3:AM: You approach the film from a series of angles – the art scene, the London drug scene, the gangster scene, the film scene and so on. This gives the reader a very intense and close up way in to the film. Was that your intention, can you say something about your approach?
Paul Buck: Performance is an extraordinary film in that it didn’t fit into the known patterns of filmmaking, whether mainstream or art-house or underground or whatever term you want to use. It didn’t fit categories in that respect. Or even genres. Is it a crime film? It’s often pushed into that field. But it isn’t. It blends and jags or Jaggers its way into all manner of fields. Thus the idea that one can write about it in a conventional manner seems a bit misguided. That approach is destined to fail on some levels. I thought the best way would be to unravel the film by taking the main protagonists, in front and behind the camera, and try to explore each and see how they fitted together as a team, or bunch of travellers. Because it seems to me that the film is more the result of a composite of people and trends and the zeitgeist that made that film, and made that film what it was and what it was to become. In that respect that approach also moves away from the old chestnut of was it Cammell’s film, or Roeg’s film. I didn’t want to give too much attention to that dispute, though I acknowledge it. I wanted to try to piece together the kernels, the essentials, essences and interests of the contributors and see where they meshed together, whether in the morning, afternoon, evening or night, how they came to make this enormous psychodrama. Though I didn’t pursue Maya Deren’s film in the book, that first ‘poetic psychodrama’, that I just alluded to, perhaps I could have made some further interesting inroads there too.

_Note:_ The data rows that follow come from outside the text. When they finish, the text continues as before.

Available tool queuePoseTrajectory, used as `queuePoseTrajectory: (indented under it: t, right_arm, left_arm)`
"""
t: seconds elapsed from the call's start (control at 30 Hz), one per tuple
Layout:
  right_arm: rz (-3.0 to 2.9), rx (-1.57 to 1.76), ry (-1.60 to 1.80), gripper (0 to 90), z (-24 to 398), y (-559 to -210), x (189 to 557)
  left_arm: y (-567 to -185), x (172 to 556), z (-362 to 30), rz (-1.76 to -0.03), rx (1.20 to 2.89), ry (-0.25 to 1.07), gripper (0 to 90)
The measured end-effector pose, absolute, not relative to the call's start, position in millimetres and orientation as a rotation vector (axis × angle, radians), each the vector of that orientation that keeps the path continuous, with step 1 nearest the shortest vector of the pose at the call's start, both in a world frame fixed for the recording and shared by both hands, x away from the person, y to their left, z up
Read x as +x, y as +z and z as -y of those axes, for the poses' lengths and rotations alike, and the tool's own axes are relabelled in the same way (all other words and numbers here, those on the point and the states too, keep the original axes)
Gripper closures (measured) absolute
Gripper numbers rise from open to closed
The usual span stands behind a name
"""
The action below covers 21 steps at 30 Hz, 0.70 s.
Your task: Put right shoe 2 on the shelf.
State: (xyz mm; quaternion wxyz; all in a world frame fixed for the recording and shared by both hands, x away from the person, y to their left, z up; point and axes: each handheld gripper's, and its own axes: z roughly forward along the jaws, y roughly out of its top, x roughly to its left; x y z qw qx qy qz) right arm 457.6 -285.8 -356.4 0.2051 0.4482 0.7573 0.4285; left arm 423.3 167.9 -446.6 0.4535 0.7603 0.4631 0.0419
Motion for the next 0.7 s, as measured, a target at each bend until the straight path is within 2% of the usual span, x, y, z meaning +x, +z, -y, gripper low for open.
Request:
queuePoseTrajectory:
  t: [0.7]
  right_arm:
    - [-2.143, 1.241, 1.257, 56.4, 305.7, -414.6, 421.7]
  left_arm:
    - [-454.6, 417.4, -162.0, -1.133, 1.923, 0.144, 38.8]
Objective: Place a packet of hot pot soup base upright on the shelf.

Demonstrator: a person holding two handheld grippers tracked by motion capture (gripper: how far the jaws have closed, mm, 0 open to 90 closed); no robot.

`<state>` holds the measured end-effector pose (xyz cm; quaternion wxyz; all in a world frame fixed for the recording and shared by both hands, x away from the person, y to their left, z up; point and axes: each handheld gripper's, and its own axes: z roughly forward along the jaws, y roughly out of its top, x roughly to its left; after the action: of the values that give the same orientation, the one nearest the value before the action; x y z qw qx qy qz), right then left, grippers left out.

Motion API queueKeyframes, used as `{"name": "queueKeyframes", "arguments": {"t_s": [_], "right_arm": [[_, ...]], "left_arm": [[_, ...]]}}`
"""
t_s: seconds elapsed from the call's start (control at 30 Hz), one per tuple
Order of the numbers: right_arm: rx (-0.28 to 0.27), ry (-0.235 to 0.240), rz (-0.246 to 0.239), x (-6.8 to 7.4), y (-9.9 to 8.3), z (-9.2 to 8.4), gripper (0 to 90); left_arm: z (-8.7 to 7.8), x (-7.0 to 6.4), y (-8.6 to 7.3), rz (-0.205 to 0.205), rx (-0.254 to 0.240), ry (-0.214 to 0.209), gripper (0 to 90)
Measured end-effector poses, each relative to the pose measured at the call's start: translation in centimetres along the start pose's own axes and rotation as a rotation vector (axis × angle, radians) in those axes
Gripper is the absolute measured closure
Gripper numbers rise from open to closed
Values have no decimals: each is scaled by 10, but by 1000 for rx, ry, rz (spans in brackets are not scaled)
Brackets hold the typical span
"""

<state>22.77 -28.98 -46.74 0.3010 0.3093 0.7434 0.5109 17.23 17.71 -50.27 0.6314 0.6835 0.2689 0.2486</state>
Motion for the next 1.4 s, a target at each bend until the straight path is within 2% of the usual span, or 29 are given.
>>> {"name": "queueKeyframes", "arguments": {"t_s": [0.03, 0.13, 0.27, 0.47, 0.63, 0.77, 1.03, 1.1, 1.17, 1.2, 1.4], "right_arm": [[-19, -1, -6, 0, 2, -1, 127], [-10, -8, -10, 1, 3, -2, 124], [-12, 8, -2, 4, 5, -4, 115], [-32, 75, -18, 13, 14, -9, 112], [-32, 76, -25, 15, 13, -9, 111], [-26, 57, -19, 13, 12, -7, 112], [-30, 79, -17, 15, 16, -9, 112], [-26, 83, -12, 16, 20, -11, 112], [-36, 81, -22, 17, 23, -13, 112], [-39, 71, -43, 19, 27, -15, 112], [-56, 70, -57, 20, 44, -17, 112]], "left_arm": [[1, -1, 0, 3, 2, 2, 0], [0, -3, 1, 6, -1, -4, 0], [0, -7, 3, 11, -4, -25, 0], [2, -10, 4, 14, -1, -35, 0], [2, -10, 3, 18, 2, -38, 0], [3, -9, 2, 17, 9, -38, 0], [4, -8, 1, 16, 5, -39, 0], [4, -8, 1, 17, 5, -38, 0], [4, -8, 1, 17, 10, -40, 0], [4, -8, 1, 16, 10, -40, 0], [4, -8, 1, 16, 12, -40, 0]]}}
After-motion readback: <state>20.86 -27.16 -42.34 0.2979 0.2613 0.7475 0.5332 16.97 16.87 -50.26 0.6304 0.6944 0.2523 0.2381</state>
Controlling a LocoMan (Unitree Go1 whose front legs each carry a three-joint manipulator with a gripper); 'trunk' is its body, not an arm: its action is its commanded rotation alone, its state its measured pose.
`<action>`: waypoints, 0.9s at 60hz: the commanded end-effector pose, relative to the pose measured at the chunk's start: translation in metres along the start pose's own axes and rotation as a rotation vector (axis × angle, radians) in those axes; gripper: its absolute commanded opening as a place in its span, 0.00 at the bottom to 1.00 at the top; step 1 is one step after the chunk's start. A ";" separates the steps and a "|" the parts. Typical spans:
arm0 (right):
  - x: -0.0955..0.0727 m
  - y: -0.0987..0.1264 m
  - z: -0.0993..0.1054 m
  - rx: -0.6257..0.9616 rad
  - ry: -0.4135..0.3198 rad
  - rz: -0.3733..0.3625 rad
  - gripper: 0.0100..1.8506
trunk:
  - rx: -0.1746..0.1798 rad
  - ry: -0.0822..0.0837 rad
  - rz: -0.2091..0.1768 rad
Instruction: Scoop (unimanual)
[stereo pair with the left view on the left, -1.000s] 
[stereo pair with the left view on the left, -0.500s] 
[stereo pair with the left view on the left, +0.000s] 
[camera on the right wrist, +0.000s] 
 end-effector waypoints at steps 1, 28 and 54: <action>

The other thing I wanted to do was pursue some parallels with the film. For example, to plant information out of sequence in the reader’s mind, sometimes gradually with respect to an idea, so that when I required the reader to notice the point I could trigger their memory and they’d understand the point on more than one level. This is something the film does. Indeed this idea, and the way it is pursued by Roeg in his subsequent films, is something I’ve taken on board in my own writings over the years, it’s part of my modus operandi let’s say. Thus it had a point here, I was acknowledging one of my key influences. Of course I knew this approach might well go over the heads of some of the readers who might just want the book to tell the story of the film, as I did call it a biography, not specifically an analysis or overview of various interpretations. Effectively I thought the way to talk about the film was to treat it on biographical terms, as least theoretically, because labels are anathema to me and present themselves as ripe for breaking or reconstructing. I was also aware that there could possibly be a wide range of readers, given that Jagger features and the publisher is known for its music output, not that any pressure was exerted to bear that in mind, or to conform in any way.